Table 1 shows that the minimum error for the cosine-based neuron network on both datasets is achieved at η = 4 and is 0.055 for AIC-spkr-130 and 0.15 for RedDots, respectively, which indicates limited effectiveness of measure (3) with increasing model complexity. Using cotangent as the basis of neurons leads to some decrease in authentication errors, especially with a small number of synapses. The lowest error values are recorded at η = 4 : 0.044 for AIC-spkr-130 and 0.061 for RedDots. The combination of neurons based on two measures (cosine and cotangent) showed the best results, demonstrating the minimum error EER ≈ 0.021 for AIC-spkr-130 and EER ≈ 0.032 for RedDots. Obviously, the combination of these two functionals is optimal in terms of error minimization. This is because of the correct selection of metrics underlying neurons that depend on the correlation of feature pairs. Thus, the hypothesis that the trigonometric functions of cosine and cotangent are better suited for low and highly correlated feature pairs is confirmed.
It is worth mentioning that increasing the number of synapses in the cases of both datasets does not lead to a significant decrease in EER, but causes its growth. This may indicate that increasing the complexity of the model does not always contribute to improving its characteristics. Thus, increasing the number of neurons and, accordingly, the key length is more advantageous than increasing the number of inputs to the trigonometric neuron.
The best experimental results presented in the table are shown in Figure 9, which characterize the dependence of FRR and FAR on the Hamming distance (the number of positions in which the i-th generated code differs from the code associated with the biometric image). The maximum value of the Hamming distance is equal to the key length. The intersection point of the obtained graphs will describe the EER value for a given ratio of neural fuzzy extractor configurations.

5. Discussion

As can be seen from Table 3, the obtained results in terms of solution accuracy correspond to the world level, but they surpass it in terms of security, since the proposed solution allows for protecting biometric templates from compromise.
Testing of the neural fuzzy extractor trained in accordance with the GOST R 52633.5 standard [34] was also conducted (Table 4).
As can be seen, the proposed neural fuzzy extractor model based on trigonometric correlation neurons outperforms the basic one in both accuracy and key length.

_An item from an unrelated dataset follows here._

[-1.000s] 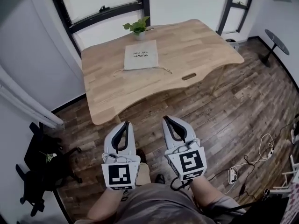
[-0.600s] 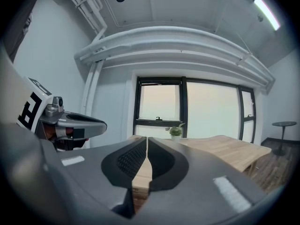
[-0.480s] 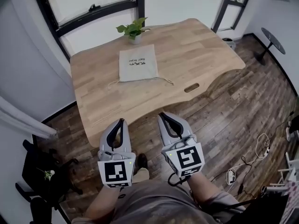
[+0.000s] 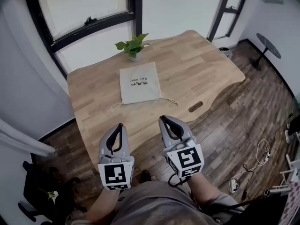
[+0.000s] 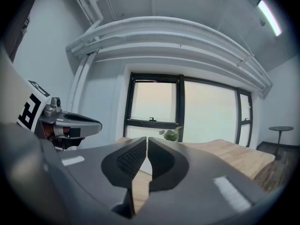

However, to confirm its stability under real operating conditions, it was necessary to evaluate its operation under noisy conditions.
For this purpose, experiments were conducted to evaluate the effect of noise on the efficiency of the proposed solution. For this purpose, office noises (conversations, typing, etc.) were added to the AIC-spkr-130 corpus records with coefficients of 0.1 and 0.25 (Figure 10). The specified coefficients mean the ratio of the average volume level of the superimposed noises to the average volume level of the original file. The noise superimposition process consisted of adjusting the level of the added sounds in accordance with a specified coefficient, which determines the proportion of the noise level relative to the level of the original voice. Enrichment of the original voice images was achieved by scaling the amplitude of the noise signal and subsequent summation of audio signals in the time domain. The resulting corpora were used as a test sample, which led to an increase in the relative EER by 9% and 17% to 2.29% and 2.46%, respectively.

6. Conclusions

A neural fuzzy extractor model that allows for generating cryptographic keys or passwords based on voice data for voice biometric systems was proposed. The proposed model protects user biometric template data from being compromised. The new model is based on new types of neurons that are based on trigonometric measures of proximity and allow us to separate input data by correlation level.
This study showed that the considered trigonometric measures of proximity (3) and (4) have opposite properties to separate classes of images in a two-dimensional feature space. The measure based on the cosine distance (3) shows good results if the features are independent or have a weak correlation dependence. The measure based on the cotangent distance is more advantageous to use if the features are highly correlated. Based on these measures of proximity, two types of neurons are proposed, each of which should process features with a corresponding level of dependence. Moreover, the inputs of a neuron based on a cotangent measure of proximity should be set in such a way that they process positively or negatively correlated data separately. Each neuron is partially connected to avoid the possibility of an attack based on observing common connections between neurons [32].
The experiments used two datasets: publicly available RedDots, and the proposed AIC-spkr-130 dataset collected by us as part of the research, which takes into account the psychophysiological states of the subjects (the speakers pronounced password phrases not only in a normal state but also in a sleepy state, and after drinking alcohol). The neural fuzzy extractor model showed a fairly high result—EER = 0.021 (AIC-spkr-130) and EER = 0.032 (RedDots)—corresponding to the world level, while the model turned out to be resistant to changes in the speaker’s state at the time of authentication. In addition, it ensures the confidentiality of biometric data and the user’s key used in training the model without using cryptography. The length of the key generated by the proposed model is several times higher than the key length for the model trained according to the GOST R 52633.5 standard (1024 versus 160 bits). The model is also resistant to a selection attack [33], since each neuron can generate two binary states at the output, unlike the model from the GOST R 52633.5 standard.
Future research will be related to the transfer of the proposed neural fuzzy extractor model to other biometric modalities.

Author Contributions

A.S. (Alexey Sulavko), P.L., I.P. and A.V.: Conceptualization, methodology, software, validation, formal analysis, investigation, resources, writing—original draft preparation, writing—review and editing, supervision, project administration, funding acquisition. D.I. and A.S. (Alexander Samotuga): validation, formal analysis, investigation, data curation, writing—original draft preparation, writing—review and editing, visualization. All authors have read and agreed to the published version of the manuscript.

Funding

This research was funded by the state assignment of the Ministry of Science and Higher Education of the Russian Federation, grant number (theme No.) FSGF-2023-0004.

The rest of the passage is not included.